Oregon had 103,873 km (64,544 mi) of highways in 2005, of which 1,172 km (728 mi) were part of the federal interstate highway system. The principal route north-to-south is Interstate 5, and the main road east-to-west is Interstate 84. The two roads meet in Portland.
Some 3,993 km (2,481 mi) of railroads served Oregon in 2004. Wood products accounted for 50 percent of the tonnage of freight originating in the state, and paper products made up another 13 percent.
In 2007 the state had 11 airports, many of which were small private airfields. The principal airport is in Portland, although air routes form an important transportation link for other cities in Oregon.
IV THE PEOPLE OF OREGON
A Population Patterns
According to the 2000 census the population of Oregon was 3,747,455, an increase of 20.4 percent over 1990. When the entire state is considered, the population is rather sparse, with an average of 15 persons per sq km (39 per sq mi) in 2006. But the majority of Oregonians live in a small part of the state, mostly in the Willamette Valley. The greater Portland metropolitan area is home to more than one-half of the state’s inhabitants. Of the state’s total population 79 percent is classified as urban. The population of Oregon has been growing steadily since 1850, when it was only about 12,000. The growth has been based on a substantial natural increase and a large migration from other states and from foreign countries.
Whites make up 86.6 percent of the population while Asians are 3 percent percent. Blacks, most of whom live in Portland, account for 1.6 percent of the state’s population. Native Americans, many of whom live in or near the Warm Springs, Umatilla, Siletz, and former Klamath reservations, constitute 1.3 percent of the population; Native Hawaiians and other Pacific Islanders are 0.2 percent; and those of mixed heritage or not reporting race are 7.3 percent. Hispanics, who may be of any race, are 8 percent of the people.
B Cities
Most of the principal cities in the state have shown a continuous population growth. Portland, however, decreased in population during the 1970s but has resurged since. The city had 537,081 people in 2006. The city is the heart of a metropolitan region that includes seven counties in Oregon and one in Washington and has a population of 2.3 million people. In the metropolitan area are residential communities such as Gresham, Beaverton, Hillsboro, and Lake Oswego.
Eugene, in Lane County, is the second largest city, with a population of 146,356 within the city limits in 2006. Contiguous with Eugene is Springfield, with a population of 55,848. Salem is the capital of Oregon and had a population of 152,239. Other cities include Medford, with a population of 71,168; Corvallis, with 49,807; Albany, with 46,213; Bend, with 71,892; McMinnville, with 30,410; Klamath Falls, with 19,785; Grants Pass, with 29,693; Roseburg, with 20,991; Ashland, with 20,881; Pendleton, with 16,589; and Coos Bay, with 15,999.

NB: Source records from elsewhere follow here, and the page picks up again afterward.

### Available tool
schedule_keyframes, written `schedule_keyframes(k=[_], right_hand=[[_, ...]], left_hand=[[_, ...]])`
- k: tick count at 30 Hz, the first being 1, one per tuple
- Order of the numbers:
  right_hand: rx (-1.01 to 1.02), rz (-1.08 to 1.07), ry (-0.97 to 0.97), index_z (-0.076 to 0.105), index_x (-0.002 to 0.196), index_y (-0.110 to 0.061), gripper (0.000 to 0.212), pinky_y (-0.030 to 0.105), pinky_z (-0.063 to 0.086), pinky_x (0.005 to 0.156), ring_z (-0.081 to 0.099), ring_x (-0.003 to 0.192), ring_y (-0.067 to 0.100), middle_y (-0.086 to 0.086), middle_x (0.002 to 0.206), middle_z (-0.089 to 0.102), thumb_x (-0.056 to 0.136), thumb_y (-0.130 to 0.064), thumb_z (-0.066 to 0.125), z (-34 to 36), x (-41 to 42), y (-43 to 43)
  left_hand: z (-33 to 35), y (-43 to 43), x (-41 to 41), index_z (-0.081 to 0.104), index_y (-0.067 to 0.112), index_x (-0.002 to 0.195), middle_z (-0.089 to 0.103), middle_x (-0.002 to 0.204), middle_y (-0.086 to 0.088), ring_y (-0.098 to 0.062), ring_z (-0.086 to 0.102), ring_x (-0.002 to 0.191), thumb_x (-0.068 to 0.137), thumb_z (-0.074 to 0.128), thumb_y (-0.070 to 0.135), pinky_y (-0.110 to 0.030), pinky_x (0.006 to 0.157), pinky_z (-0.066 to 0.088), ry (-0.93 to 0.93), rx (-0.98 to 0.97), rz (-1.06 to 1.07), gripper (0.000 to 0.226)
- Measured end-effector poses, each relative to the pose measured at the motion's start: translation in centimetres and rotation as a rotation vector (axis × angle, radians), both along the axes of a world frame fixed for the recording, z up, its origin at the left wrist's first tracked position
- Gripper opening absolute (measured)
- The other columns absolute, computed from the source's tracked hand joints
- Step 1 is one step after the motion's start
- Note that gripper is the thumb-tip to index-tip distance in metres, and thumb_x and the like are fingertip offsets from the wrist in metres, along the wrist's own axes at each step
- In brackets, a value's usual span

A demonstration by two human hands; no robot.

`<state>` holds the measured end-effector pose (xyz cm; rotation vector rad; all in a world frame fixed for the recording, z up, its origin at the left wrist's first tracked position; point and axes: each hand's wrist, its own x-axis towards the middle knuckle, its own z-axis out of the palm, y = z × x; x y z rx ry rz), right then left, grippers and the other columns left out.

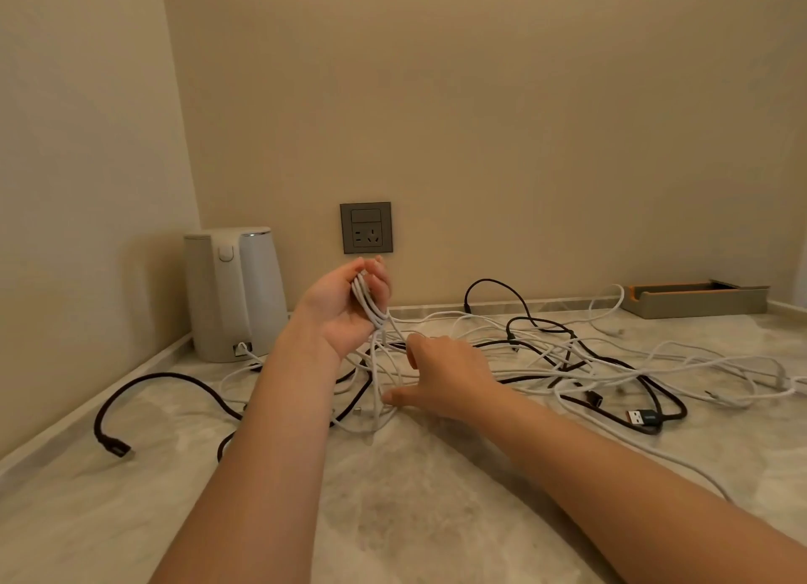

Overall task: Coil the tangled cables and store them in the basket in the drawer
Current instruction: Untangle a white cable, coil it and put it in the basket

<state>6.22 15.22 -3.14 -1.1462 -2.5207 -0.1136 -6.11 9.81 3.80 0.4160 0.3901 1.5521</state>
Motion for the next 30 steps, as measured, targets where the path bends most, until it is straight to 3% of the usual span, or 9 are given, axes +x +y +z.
schedule_keyframes(k=[6,9,12,14,16,19,23,25,30], right_hand=[[-0.041,-0.046,-0.019,0.045,0.093,-0.019,0.049,0.036,0.041,0.074,0.056,0.100,0.027,0.003,0.107,0.061,0.079,-0.065,0.057,-0.6,-0.1,0.6],[-0.177,0.014,0.013,0.057,0.100,-0.015,0.037,0.035,0.044,0.076,0.057,0.097,0.025,0.005,0.104,0.062,0.087,-0.050,0.057,-0.5,-0.2,0.9],[-0.606,0.165,0.406,0.062,0.097,-0.007,0.021,0.027,0.044,0.056,0.054,0.064,0.017,0.004,0.079,0.059,0.097,-0.022,0.047,0.8,0.7,1.1],[-0.833,0.253,0.674,0.061,0.094,-0.009,0.019,0.021,0.039,0.046,0.045,0.052,0.011,0.002,0.070,0.056,0.098,-0.020,0.045,1.7,1.6,1.2],[-0.926,0.368,0.767,0.062,0.093,-0.015,0.014,0.018,0.032,0.043,0.042,0.050,0.010,0.001,0.071,0.058,0.097,-0.019,0.049,2.1,2.2,1.3],[-1.019,0.493,0.799,0.063,0.096,-0.018,0.017,0.016,0.027,0.044,0.042,0.053,0.008,-0.001,0.080,0.064,0.095,-0.009,0.049,1.9,2.2,1.1],[-1.114,0.533,0.702,0.062,0.109,-0.019,0.019,0.019,0.043,0.061,0.062,0.077,0.009,-0.003,0.104,0.069,0.098,-0.014,0.047,1.2,1.9,0.8],[-1.096,0.550,0.582,0.061,0.114,-0.019,0.022,0.022,0.046,0.068,0.060,0.088,0.010,-0.005,0.112,0.066,0.099,-0.013,0.046,0.7,1.3,0.4],[-1.059,0.504,0.552,0.057,0.097,-0.021,0.021,0.028,0.047,0.066,0.051,0.073,0.014,-0.003,0.094,0.059,0.099,-0.007,0.042,0.0,0.1,-0.6]], left_hand=[[-0.7,0.7,2.1,0.051,0.002,0.077,0.053,0.047,-0.005,-0.011,0.053,0.033,0.104,0.035,0.022,-0.015,0.034,0.043,0.115,-0.060,0.129,0.037],[-1.0,1.0,2.7,0.051,0.001,0.076,0.055,0.046,-0.007,-0.013,0.055,0.034,0.104,0.034,0.024,-0.016,0.034,0.044,0.128,-0.087,0.193,0.039],[-1.3,1.2,2.7,0.051,0.001,0.078,0.056,0.047,-0.007,-0.013,0.057,0.036,0.104,0.034,0.024,-0.017,0.036,0.046,0.168,-0.097,0.215,0.039],[-1.3,1.4,2.7,0.051,0.001,0.077,0.056,0.047,-0.007,-0.012,0.057,0.036,0.104,0.034,0.025,-0.016,0.036,0.046,0.199,-0.102,0.217,0.040],[-1.4,1.3,3.0,0.052,0.001,0.075,0.056,0.046,-0.006,-0.010,0.056,0.036,0.104,0.035,0.025,-0.016,0.036,0.046,0.219,-0.094,0.203,0.041],[-1.2,1.3,2.8,0.052,0.002,0.075,0.056,0.047,-0.005,-0.009,0.055,0.037,0.103,0.036,0.026,-0.015,0.036,0.045,0.192,-0.063,0.189,0.040],[-0.7,0.9,2.5,0.052,0.002,0.077,0.055,0.048,-0.004,-0.010,0.054,0.035,0.103,0.035,0.024,-0.014,0.036,0.044,0.131,-0.029,0.166,0.038],[-0.4,0.7,2.6,0.052,0.002,0.078,0.055,0.048,-0.004,-0.010,0.055,0.036,0.103,0.035,0.024,-0.015,0.036,0.044,0.125,-0.013,0.152,0.038],[-0.5,0.8,3.4,0.052,0.002,0.077,0.054,0.048,-0.003,-0.009,0.054,0.036,0.104,0.033,0.025,-0.014,0.036,0.043,0.167,0.003,0.144,0.040]])
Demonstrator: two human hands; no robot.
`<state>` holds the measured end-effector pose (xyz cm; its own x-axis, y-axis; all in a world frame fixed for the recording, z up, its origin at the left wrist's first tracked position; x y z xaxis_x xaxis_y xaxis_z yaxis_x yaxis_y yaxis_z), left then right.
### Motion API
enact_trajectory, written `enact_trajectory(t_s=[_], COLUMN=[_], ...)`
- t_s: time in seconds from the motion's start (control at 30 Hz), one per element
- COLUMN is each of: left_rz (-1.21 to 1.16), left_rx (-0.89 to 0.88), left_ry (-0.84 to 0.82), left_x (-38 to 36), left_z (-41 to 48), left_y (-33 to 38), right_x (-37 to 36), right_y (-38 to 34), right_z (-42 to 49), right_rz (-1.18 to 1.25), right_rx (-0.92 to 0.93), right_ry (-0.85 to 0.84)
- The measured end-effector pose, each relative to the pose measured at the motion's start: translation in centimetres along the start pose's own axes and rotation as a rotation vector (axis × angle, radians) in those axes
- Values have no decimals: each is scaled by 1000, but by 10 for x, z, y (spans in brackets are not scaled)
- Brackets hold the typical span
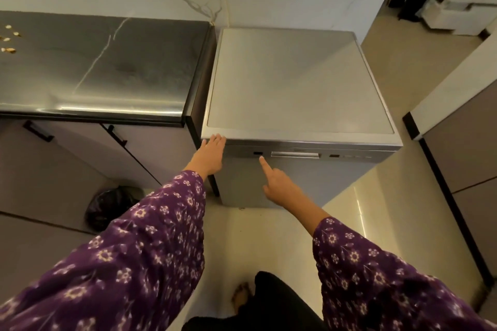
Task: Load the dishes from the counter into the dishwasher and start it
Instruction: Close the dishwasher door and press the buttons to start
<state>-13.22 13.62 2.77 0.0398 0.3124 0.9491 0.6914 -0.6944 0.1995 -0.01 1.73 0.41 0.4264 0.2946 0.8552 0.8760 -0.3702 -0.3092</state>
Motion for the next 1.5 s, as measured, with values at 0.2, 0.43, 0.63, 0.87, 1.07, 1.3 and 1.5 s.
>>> enact_trajectory(t_s=[0.2, 0.43, 0.63, 0.87, 1.07, 1.3, 1.5], left_rz=[-35, -62, -189, -222, -237, -239, -208], left_rx=[-3, -15, 9, -27, -55, -81, -76], left_ry=[164, 336, 427, 470, 489, 471, 447], left_x=[-3, -15, -18, -19, -20, -24, -25], left_z=[-8, -11, -14, -13, -14, -14, -14], left_y=[-7, -22, -28, -31, -31, -32, -32], right_x=[-43, -68, -75, -87, -93, -107, -112], right_y=[-14, -46, -67, -69, -73, -83, -81], right_z=[13, 53, 78, 87, 91, 91, 99], right_rz=[-99, -231, -249, -164, -193, -131, -83], right_rx=[-17, 17, 17, -27, -71, -145, -175], right_ry=[-89, -11, 136, 269, 297, 263, 217])
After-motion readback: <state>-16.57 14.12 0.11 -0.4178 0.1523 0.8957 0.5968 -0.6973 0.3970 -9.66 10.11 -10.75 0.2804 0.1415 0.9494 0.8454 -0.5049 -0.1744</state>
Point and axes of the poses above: each hand's wrist, its own z-axis towards the middle knuckle, its own x-axis out of the back of the hand, y = z × x, the point moved 9 cm from there along z, towards the middle knuckle, and after that the axes turned 12 degrees about -x, right-handed, at the moved point
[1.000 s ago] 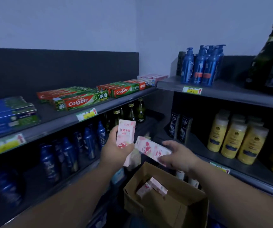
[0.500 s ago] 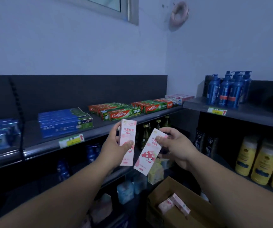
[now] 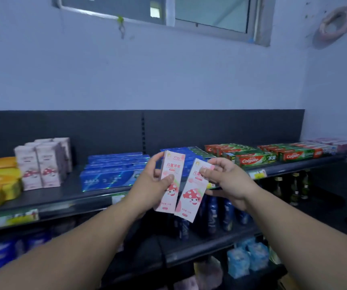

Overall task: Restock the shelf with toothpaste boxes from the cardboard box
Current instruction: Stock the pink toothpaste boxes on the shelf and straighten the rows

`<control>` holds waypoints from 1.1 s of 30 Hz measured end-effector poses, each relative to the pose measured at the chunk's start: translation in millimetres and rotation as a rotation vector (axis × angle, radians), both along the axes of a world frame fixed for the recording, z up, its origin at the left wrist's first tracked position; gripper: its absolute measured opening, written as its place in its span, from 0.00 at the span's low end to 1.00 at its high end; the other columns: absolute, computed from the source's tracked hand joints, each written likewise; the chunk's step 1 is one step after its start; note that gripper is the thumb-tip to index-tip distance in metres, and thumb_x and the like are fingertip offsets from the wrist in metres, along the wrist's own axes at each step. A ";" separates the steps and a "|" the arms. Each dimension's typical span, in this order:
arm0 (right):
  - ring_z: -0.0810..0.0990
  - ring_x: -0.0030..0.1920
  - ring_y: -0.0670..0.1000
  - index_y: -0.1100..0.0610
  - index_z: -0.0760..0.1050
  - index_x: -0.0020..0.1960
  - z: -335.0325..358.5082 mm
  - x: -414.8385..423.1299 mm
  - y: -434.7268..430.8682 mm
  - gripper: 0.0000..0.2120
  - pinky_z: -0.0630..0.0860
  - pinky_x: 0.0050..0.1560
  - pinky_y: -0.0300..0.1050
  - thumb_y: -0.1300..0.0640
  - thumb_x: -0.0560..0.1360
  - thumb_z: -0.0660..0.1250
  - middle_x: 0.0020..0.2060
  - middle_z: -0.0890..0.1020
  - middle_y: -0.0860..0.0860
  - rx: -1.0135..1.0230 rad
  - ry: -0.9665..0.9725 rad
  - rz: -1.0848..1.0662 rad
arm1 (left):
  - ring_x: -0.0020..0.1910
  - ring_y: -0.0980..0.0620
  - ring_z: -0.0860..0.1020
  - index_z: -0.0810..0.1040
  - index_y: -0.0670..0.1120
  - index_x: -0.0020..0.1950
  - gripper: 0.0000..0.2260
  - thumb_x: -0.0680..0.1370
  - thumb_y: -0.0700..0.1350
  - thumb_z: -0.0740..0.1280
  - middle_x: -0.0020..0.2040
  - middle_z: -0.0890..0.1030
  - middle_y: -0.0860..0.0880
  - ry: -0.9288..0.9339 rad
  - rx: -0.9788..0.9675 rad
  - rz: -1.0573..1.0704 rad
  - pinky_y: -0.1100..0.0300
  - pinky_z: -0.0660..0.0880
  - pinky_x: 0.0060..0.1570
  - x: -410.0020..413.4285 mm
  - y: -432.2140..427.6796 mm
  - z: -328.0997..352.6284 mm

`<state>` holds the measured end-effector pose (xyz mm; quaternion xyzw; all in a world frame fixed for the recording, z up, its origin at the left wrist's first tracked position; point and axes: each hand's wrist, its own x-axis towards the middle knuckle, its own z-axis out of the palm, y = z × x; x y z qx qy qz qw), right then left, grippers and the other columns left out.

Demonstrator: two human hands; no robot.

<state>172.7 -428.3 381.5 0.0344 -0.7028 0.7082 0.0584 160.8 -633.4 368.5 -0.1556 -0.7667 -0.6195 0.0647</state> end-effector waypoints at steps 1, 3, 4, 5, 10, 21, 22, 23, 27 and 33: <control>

Portland is the regional trade center for Oregon, and its outlying suburbs extend into Washington. Eugene has a large suburban area, particularly to the south. There is no other city of similar size between it and Sacramento, California.
C Religion
The Roman Catholic church is Oregon’s largest religious group, with about one-sixth of the state’s church members. In terms of numbers in their congregations, leading Protestant churches are the Baptists, Lutherans, Methodists, Presbyterians, and Mormons.
V EDUCATION AND CULTURAL INSTITUTIONS
A Education
Since the mid-1940s Oregon has usually ranked high in literacy and above average in educational attainment in comparison to the rest of the country. Oregon’s public school system dates back to the provisions made by the territorial legislature in 1849. Until then, mission schools, the first at French Prairie in 1834, and subscription schools, supported by tuition fees, were conducted in a number of locations. In 1850 there were only three public schools, with a total of 80 pupils in the territory, which then embraced all of the present states of Oregon, Washington, and Idaho as well as parts of Montana and Wyoming. The following year, Portland organized its first school district, and in 1858 a schoolhouse was built with tax funds. The state’s first public high school was established in Portland in 1869. Free secondary schools in other cities did not develop until after 1890. Compulsory attendance laws were enacted in 1889, and they apply to all children between the ages of 7 and 18. The state’s private schools enroll 8 percent of the children.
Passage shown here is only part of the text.